PROBLEM DESCRIPTION: All lines below containing "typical" are to be listed.

EXERCISE DATA:

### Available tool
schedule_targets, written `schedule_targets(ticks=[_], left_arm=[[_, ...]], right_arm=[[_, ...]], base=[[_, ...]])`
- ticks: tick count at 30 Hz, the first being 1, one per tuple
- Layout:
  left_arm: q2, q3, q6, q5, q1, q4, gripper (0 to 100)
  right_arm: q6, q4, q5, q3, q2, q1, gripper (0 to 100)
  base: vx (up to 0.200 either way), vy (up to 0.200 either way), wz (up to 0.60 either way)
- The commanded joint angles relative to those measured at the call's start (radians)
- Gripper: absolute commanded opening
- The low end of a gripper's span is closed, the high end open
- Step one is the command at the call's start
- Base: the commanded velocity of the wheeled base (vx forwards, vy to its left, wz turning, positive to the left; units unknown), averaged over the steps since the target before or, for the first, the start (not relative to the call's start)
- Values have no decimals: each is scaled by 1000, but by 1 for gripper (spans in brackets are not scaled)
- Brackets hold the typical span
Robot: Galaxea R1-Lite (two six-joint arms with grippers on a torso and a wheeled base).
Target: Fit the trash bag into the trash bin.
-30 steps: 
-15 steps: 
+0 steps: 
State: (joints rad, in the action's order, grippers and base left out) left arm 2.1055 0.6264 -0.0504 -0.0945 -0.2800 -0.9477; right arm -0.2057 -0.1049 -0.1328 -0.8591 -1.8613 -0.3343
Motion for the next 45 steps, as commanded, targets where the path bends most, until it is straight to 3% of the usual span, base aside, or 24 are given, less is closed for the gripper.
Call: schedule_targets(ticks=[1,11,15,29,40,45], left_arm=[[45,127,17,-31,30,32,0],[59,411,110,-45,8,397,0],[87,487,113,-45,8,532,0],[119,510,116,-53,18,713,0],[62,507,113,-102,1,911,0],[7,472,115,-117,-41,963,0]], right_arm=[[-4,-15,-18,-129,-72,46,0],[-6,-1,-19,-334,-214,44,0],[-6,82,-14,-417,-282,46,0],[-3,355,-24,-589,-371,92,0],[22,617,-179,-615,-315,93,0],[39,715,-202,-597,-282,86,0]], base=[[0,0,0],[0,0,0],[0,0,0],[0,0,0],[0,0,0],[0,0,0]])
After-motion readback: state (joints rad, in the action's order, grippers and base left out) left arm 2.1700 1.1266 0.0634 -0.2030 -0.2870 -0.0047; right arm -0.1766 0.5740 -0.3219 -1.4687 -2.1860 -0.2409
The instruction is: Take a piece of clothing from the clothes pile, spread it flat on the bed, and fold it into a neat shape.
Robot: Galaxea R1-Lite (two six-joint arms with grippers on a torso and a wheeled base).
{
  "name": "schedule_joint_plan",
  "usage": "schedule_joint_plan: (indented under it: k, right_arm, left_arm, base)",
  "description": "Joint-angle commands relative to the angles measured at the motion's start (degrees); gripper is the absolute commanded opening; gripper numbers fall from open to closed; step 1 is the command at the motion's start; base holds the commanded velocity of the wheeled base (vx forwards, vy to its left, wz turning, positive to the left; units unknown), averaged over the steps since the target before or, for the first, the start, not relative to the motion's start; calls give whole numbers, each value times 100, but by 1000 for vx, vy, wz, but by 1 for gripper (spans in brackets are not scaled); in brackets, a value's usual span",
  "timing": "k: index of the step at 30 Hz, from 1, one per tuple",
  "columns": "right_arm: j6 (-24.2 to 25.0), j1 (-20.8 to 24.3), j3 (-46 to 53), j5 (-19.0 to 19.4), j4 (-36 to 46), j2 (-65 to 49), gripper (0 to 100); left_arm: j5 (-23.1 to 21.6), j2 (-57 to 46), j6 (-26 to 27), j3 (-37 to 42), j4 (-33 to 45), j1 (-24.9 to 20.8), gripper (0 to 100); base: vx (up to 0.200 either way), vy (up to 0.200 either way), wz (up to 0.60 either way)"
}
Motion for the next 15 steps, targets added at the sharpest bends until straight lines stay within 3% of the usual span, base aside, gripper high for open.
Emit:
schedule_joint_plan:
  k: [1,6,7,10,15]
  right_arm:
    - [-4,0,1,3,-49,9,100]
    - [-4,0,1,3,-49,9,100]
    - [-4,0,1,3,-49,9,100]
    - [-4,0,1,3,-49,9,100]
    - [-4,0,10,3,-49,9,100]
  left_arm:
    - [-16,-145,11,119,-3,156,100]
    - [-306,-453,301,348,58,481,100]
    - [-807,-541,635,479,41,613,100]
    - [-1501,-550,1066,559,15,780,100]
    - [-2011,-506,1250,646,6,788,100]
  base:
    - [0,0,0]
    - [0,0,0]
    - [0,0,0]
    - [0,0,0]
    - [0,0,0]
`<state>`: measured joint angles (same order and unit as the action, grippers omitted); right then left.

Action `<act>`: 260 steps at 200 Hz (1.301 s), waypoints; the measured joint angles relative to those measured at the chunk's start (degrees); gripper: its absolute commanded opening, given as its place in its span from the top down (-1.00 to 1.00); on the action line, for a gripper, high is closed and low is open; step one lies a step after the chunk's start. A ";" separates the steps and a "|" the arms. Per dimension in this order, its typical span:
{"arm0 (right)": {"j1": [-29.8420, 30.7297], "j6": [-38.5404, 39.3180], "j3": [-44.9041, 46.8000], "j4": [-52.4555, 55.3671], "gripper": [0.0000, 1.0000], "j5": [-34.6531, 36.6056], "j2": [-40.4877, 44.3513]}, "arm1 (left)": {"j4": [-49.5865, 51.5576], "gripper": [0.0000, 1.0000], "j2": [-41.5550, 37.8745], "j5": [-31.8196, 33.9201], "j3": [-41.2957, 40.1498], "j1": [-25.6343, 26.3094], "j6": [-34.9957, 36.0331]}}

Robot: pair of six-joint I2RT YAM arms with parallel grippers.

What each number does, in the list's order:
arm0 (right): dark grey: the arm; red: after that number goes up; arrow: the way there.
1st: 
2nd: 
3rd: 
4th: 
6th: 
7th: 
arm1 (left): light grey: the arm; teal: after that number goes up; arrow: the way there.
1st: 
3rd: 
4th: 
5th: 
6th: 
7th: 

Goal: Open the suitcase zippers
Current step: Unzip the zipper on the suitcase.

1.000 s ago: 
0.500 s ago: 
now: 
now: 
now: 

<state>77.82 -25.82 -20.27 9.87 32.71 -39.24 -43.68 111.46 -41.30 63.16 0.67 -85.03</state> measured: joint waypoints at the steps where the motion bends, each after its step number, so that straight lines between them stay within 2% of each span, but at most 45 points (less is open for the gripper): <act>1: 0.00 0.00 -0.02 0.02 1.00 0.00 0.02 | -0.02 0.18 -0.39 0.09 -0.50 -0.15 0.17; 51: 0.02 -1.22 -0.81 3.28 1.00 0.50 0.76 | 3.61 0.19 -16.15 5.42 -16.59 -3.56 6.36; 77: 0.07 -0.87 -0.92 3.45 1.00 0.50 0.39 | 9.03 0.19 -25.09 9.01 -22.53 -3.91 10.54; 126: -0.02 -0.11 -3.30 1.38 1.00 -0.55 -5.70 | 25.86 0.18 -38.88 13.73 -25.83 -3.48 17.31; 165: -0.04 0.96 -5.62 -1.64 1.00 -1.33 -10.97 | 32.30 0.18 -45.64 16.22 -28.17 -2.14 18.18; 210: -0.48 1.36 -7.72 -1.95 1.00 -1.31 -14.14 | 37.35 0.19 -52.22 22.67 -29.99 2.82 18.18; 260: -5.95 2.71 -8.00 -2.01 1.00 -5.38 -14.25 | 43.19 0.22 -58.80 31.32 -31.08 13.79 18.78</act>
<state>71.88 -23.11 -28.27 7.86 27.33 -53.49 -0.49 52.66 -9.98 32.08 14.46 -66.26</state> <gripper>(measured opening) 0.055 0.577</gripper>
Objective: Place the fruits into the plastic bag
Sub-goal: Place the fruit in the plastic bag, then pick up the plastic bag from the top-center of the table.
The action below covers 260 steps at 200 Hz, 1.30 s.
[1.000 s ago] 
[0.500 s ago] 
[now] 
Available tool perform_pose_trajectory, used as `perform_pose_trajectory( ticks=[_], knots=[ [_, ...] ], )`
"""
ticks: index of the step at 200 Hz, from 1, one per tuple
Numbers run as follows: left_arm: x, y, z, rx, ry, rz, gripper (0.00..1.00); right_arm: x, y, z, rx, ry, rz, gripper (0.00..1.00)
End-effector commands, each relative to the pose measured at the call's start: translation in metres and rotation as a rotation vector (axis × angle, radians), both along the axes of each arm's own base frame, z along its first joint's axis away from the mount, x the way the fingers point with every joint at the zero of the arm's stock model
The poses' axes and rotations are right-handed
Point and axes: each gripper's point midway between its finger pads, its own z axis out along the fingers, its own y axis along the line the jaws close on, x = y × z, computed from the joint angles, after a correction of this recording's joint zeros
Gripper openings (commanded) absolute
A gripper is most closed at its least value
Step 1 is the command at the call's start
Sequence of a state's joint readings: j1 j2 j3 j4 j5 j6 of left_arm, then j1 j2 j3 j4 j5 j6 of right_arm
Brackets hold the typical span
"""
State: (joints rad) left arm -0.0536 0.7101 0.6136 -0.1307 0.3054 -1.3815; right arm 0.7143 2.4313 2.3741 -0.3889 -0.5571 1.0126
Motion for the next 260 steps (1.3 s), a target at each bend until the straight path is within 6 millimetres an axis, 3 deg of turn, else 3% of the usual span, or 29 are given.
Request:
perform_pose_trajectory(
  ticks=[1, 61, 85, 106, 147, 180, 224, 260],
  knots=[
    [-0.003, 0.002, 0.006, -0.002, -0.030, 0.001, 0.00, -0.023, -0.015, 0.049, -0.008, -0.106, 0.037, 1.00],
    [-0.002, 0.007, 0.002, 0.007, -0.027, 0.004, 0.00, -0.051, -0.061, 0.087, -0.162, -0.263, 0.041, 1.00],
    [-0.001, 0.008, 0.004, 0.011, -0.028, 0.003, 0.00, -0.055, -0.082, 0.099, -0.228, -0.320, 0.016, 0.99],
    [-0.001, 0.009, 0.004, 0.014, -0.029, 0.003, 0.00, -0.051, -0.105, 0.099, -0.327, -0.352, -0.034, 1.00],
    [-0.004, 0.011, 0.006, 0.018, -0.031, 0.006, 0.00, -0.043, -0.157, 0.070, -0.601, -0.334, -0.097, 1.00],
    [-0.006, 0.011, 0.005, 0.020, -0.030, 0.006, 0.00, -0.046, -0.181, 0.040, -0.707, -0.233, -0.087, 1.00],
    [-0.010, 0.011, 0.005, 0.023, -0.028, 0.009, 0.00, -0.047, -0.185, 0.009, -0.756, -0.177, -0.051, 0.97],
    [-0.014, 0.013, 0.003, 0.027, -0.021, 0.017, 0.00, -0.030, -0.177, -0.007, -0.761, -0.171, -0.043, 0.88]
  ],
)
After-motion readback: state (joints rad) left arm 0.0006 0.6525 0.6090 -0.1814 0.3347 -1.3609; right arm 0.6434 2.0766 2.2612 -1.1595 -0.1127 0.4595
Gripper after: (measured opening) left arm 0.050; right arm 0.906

RESULT:
- Brackets hold the typical span
Action `<act>`: 260 steps at 200 Hz (1.301 s), waypoints; the measured joint angles relative to those measured at the chunk's start (degrees); gripper: its absolute commanded opening, given as its place in its span from the top down (-1.00 to 1.00); on the action line, for a gripper, high is closed and low is open; step one lies a step after the chunk's start. A ";" separates the steps and a "|" the arms. Per dimension in this order, its typical span:
Brackets hold the typical span

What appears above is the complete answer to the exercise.